● **Activity**:
Please return all of the records that follow, exactly as written.

● **Supplied data**:
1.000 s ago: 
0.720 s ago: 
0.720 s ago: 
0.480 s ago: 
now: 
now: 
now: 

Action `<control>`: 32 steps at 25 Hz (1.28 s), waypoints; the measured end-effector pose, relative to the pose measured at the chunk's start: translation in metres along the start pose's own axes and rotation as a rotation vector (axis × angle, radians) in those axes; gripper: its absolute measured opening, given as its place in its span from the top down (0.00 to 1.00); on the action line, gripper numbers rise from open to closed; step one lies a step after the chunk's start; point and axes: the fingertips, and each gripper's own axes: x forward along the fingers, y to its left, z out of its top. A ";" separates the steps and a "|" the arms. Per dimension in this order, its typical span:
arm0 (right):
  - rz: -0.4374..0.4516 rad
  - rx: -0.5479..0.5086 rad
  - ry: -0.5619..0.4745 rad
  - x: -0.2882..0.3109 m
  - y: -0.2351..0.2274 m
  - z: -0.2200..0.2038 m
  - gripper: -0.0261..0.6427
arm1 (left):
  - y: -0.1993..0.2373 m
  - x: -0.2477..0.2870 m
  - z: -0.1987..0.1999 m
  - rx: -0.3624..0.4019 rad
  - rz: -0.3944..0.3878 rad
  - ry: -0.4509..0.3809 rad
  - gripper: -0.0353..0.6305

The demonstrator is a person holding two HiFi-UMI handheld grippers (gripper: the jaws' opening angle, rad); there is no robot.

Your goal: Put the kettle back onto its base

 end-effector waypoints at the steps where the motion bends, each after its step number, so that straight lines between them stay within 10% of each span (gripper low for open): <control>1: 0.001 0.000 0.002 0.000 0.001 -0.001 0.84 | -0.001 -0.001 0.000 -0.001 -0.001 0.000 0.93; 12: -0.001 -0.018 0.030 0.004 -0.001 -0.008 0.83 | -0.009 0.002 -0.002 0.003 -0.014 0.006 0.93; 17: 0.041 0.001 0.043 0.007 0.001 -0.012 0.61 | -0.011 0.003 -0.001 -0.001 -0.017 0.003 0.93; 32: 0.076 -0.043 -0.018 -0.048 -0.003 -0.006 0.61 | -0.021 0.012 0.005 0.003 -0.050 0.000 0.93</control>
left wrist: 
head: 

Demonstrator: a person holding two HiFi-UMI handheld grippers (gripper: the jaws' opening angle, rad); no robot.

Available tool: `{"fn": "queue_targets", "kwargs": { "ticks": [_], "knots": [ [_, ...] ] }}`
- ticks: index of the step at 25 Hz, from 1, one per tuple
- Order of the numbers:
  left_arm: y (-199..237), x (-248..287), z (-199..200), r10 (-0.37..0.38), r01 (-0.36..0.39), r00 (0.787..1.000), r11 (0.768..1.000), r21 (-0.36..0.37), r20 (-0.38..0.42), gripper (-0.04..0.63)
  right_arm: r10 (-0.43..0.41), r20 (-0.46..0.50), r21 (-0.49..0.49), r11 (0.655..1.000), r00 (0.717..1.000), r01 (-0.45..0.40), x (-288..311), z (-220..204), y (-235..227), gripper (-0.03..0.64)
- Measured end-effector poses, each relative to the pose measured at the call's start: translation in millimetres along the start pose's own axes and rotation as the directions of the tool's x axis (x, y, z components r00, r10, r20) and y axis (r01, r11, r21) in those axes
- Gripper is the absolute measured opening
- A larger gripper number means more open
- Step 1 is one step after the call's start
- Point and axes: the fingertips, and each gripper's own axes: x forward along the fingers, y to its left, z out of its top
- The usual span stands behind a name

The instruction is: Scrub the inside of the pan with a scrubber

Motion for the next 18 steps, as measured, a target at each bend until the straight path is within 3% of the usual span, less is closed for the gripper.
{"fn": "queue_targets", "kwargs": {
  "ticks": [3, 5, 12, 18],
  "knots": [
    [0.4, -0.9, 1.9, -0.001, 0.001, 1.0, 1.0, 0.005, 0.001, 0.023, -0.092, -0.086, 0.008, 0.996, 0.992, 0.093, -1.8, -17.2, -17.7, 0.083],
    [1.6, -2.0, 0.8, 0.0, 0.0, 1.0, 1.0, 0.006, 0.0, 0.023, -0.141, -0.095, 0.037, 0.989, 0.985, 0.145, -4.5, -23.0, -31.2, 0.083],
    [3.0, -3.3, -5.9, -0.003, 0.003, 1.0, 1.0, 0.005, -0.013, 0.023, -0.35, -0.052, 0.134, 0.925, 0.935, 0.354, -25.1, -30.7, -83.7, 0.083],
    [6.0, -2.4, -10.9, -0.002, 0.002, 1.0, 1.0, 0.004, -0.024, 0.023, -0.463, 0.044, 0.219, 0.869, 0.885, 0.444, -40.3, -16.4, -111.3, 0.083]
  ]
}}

● **Worked solution**:
1.000 s ago: 
0.720 s ago: 
0.720 s ago: 
0.480 s ago: 
now: 
now: 
now: 

Action `<control>`: 32 steps at 25 Hz (1.28 s), waypoints; the measured end-effector pose, relative to the pose measured at the chunk's start: translation in metres along the start pose's own axes and rotation as a rotation vector (axis × angle, radians) in those axes; gripper: its absolute measured opening, given as its place in its span from the top down (0.00 to 1.00); on the action line, gripper numbers rise from open to closed; step one lies a step after the chunk's start; point and axes: the fingertips, and each gripper's own axes: x forward along the fingers, y to its left, z out of its top. A ";" separates the steps and a "|" the arms. Per dimension in this order, its typical span:
arm0 (right):
  - rz: -0.4374..0.4516 rad
  - rx: -0.5479..0.5086 rad
  - ry: -0.5619..0.4745 rad
  - x: -0.2882..0.3109 m
  - y: -0.2351..0.2274 m
  - z: -0.2200..0.2038 m
  - gripper: -0.0261..0.6427
arm1 (left):
  - y: -0.1993..0.2373 m
  - x: -0.2477..0.2870 m
  - z: -0.1987..0.1999 m
  - rx: -0.3624..0.4019 rad
  - rz: -0.3944..0.3878 rad
  - ry: -0.4509..0.3809 rad
  - gripper: -0.0353..0.6305

The demonstrator is a person holding two HiFi-UMI handheld grippers (gripper: the jaws' opening angle, rad); there is no robot.

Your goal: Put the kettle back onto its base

 end-effector waypoints at the steps where the motion bends, each after its step number, so that straight lines between them stay within 10% of each span (gripper low for open): <control>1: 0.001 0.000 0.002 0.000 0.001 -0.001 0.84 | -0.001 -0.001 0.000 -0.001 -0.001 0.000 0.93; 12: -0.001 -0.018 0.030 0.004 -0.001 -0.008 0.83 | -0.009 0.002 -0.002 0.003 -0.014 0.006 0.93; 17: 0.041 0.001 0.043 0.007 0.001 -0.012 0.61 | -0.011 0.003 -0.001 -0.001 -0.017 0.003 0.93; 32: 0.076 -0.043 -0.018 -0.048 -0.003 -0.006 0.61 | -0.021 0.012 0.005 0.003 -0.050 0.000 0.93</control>
left wrist: 
head: 

Demonstrator: a person holding two HiFi-UMI handheld grippers (gripper: the jaws' opening angle, rad); no robot.

Available tool: `{"fn": "queue_targets", "kwargs": { "ticks": [_], "knots": [ [_, ...] ] }}`
- ticks: index of the step at 25 Hz, from 1, one per tuple
- Order of the numbers:
  left_arm: y (-199..237), x (-248..287), z (-199..200), r10 (-0.37..0.38), r01 (-0.36..0.39), r00 (0.787..1.000), r11 (0.768..1.000), r21 (-0.36..0.37), r20 (-0.38..0.42), gripper (-0.04..0.63)
  right_arm: r10 (-0.43..0.41), r20 (-0.46..0.50), r21 (-0.49..0.49), r11 (0.655..1.000), r00 (0.717..1.000), r01 (-0.45..0.40), x (-288..311), z (-220..204), y (-235..227), gripper (-0.03..0.64)
- Measured end-effector poses, each relative to the pose measured at the call's start: translation in millimetres along the start pose's own axes and rotation as the directions of the tool's x axis (x, y, z components r00, r10, r20) and y axis (r01, r11, r21) in those axes
- Gripper is the absolute measured opening
- A larger gripper number means more open
- Step 1 is one step after the call's start
- Point and axes: the fingertips, and each gripper's own axes: x forward along the fingers, y to its left, z out of its top
- The usual span stands behind a name

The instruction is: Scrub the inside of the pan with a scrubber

Motion for the next 18 steps, as measured, a target at each bend until the straight path is within 3% of the usual span, less is closed for the gripper.
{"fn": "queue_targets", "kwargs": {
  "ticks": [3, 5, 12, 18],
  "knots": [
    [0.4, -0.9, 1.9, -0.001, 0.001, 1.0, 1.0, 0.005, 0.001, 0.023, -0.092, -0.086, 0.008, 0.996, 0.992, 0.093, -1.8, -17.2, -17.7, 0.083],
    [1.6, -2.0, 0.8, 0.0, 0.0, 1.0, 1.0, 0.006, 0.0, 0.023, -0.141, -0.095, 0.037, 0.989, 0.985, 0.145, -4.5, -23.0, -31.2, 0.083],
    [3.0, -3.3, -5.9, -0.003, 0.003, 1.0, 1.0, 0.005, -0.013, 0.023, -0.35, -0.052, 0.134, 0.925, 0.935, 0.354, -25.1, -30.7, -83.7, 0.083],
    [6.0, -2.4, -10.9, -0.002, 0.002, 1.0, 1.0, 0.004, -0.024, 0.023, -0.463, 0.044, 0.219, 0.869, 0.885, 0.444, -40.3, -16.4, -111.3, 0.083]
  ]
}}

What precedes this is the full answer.